Brief => Using the material that follows, output exactly the lines from the one containing "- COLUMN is" through the one containing "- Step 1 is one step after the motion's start", with both ends kept.
╔══
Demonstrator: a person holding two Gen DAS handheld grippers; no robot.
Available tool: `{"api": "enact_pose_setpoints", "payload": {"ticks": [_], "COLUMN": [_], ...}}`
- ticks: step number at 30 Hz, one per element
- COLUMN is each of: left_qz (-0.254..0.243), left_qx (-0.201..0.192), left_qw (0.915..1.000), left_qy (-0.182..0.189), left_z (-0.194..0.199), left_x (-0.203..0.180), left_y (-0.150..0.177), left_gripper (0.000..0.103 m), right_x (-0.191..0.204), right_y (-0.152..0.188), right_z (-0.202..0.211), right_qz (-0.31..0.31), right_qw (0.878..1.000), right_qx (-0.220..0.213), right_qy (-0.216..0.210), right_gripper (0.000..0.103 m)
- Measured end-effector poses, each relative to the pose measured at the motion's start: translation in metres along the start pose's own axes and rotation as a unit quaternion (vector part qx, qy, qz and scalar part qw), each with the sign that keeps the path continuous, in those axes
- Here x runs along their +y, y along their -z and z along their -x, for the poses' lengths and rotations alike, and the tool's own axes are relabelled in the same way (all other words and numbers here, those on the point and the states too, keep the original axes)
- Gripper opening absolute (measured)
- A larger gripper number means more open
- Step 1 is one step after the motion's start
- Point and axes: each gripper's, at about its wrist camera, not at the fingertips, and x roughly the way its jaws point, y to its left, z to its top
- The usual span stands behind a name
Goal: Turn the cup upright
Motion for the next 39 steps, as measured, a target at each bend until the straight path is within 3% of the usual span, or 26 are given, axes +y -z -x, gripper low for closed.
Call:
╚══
Answer box =>
- COLUMN is each of: left_qz (-0.254..0.243), left_qx (-0.201..0.192), left_qw (0.915..1.000), left_qy (-0.182..0.189), left_z (-0.194..0.199), left_x (-0.203..0.180), left_y (-0.150..0.177), left_gripper (0.000..0.103 m), right_x (-0.191..0.204), right_y (-0.152..0.188), right_z (-0.202..0.211), right_qz (-0.31..0.31), right_qw (0.878..1.000), right_qx (-0.220..0.213), right_qy (-0.216..0.210), right_gripper (0.000..0.103 m)
- Measured end-effector poses, each relative to the pose measured at the motion's start: translation in metres along the start pose's own axes and rotation as a unit quaternion (vector part qx, qy, qz and scalar part qw), each with the sign that keeps the path continuous, in those axes
- Here x runs along their +y, y along their -z and z along their -x, for the poses' lengths and rotations alike, and the tool's own axes are relabelled in the same way (all other words and numbers here, those on the point and the states too, keep the original axes)
- Gripper opening absolute (measured)
- A larger gripper number means more open
- Step 1 is one step after the motion's start

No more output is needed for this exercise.